I just bought a 68 gto coupe, its been sitting under a ban for the past several years and hasnt run in at least two years. I cant get it to start. I put fresh gas in, new distributor cap, rotor, and coil, as well as a fresh battery. the starter is engaging and turning the motor over but it will mot start. Ive tested the battery as well as coil to ensure they are hot and they are. when the starter is engaging there is a clicking noise every revolution, but i cant tell what it is, it doesmt ssound like when a starte is bad or bad battery more like something tapping. Im at a loss any help is appreciated


----------



## blackplate65 (May 10, 2011)

check for spark @ plugs fuel in the motor and compresion dont forget to check timing also if u have that much she should lite up good luck


----------



## GTO JUDGE (May 14, 2005)

How is the accelerator pump working? Can you hear or see gas being spritzed in the carb when the accelerator is pumped?


----------



## Topkat (Sep 9, 2010)

Why not try starting fluid?


----------



## ALKYGTO (Mar 29, 2010)

:willy: 

Mods, we need more Smilies.


----------



## GTO JUDGE (May 14, 2005)

I was told not to use starting fluid because of detonation problems it causes. IMO I'd try squirting a little gas in there.


----------



## 68greengoat (Sep 15, 2005)

ALKYGTO said:


> Mods, we need more Smilies.


----------



## mudraider98 (May 11, 2011)

so far the carb is squirtng fuel, ive also tried starting fluid and gas, still nothing doednt even try


----------



## Instg8ter (Sep 28, 2010)

pull a plug and ground it to the block while someone bumps the starter and see if you have spark there, did you change wires too? check the firing order on them, pontiacs go counterclockwise around the distributor, chevy guys put them on clockwise. also if the distributor was pulled you may have it in 180* off. is it an HEI or points distributor?


----------



## geeteeohguy (Feb 2, 2008)

Did you try to start it before you replaced everything. or did it refuse to start from the get-go, and is that the reason you replaced everything? As stated, it could be that the dwell is not set correctly, the firing order is off, the timing is off.
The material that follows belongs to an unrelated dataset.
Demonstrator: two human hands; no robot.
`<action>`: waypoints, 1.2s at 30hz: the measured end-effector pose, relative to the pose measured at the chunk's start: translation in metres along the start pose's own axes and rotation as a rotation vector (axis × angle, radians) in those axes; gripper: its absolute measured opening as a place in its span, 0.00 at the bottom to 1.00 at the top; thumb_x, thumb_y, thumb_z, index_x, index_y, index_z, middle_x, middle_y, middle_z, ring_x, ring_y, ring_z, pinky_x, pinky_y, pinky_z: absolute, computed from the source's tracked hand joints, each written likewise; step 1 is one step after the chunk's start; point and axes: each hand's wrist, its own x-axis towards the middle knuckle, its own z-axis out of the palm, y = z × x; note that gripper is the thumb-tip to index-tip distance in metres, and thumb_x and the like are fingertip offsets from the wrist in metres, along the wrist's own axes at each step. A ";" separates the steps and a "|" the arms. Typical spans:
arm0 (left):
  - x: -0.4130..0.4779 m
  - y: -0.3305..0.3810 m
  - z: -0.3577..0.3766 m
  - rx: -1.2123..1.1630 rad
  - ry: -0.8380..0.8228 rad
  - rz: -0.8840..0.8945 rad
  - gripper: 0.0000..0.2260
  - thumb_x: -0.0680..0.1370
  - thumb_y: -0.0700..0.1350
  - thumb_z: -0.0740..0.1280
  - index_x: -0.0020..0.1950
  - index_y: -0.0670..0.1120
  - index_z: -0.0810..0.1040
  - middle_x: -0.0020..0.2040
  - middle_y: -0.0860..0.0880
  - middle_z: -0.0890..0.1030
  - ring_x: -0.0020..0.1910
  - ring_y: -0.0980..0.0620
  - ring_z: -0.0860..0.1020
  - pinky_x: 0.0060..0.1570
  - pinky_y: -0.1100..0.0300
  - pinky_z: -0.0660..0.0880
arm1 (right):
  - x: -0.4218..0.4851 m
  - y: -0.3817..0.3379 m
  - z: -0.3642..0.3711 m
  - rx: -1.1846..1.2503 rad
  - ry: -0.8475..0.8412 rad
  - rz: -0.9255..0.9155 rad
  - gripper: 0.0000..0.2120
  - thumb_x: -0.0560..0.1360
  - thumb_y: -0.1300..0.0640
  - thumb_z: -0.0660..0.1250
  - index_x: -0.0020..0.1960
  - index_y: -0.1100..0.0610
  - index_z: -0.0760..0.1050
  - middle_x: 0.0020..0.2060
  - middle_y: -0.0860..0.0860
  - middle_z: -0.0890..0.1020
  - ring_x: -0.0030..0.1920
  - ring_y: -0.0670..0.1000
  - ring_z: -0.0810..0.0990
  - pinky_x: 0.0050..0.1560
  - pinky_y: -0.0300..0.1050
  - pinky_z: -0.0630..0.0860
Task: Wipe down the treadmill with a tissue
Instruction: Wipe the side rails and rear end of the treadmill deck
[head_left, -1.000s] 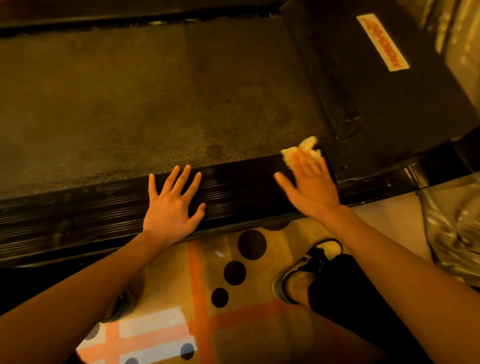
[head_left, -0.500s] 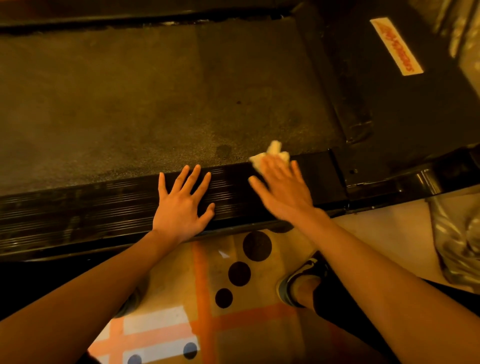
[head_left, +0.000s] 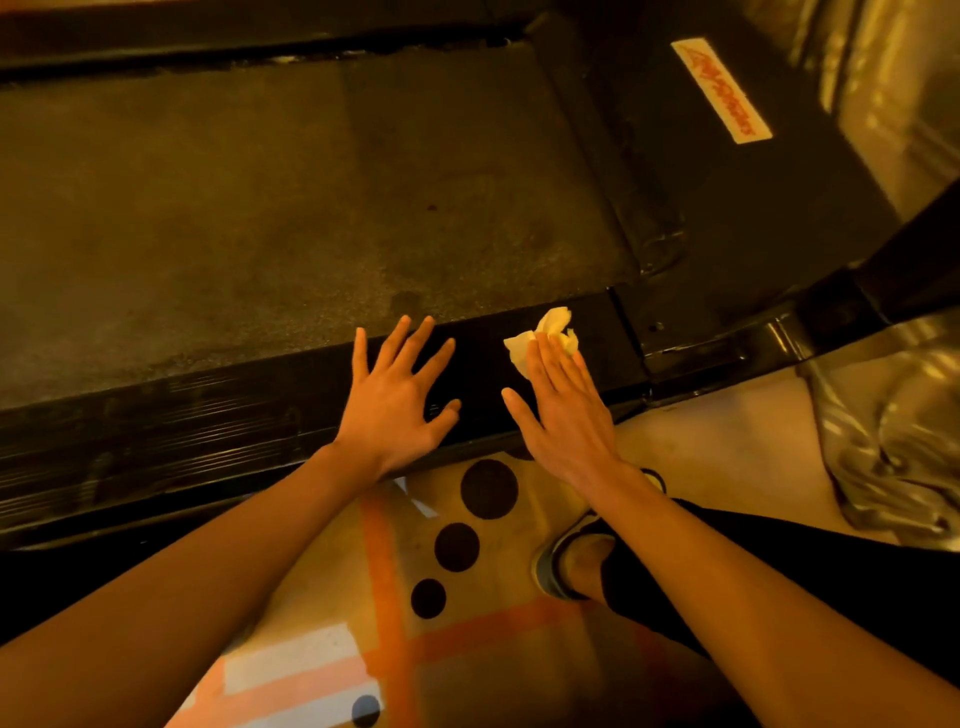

Sounds like you have fuel., so its spark or timing related. The clicking each revolution is probably a broken tooth on the flexplate...BTDT.


----------



## SWOOSH (Sep 20, 2008)

Check your points if you have them.


----------



## 05GTO (Oct 6, 2004)

Also, check for 12 volts on the + terminal of the coil while trying to crank the engine. The run and start circuit are spliced together at the firewall bulkhead. 

You can find 68 wiring diagrams in this *thread*


----------



## likethat (Oct 5, 2007)

The car must have ate him or he is still on a test drive:cheers


----------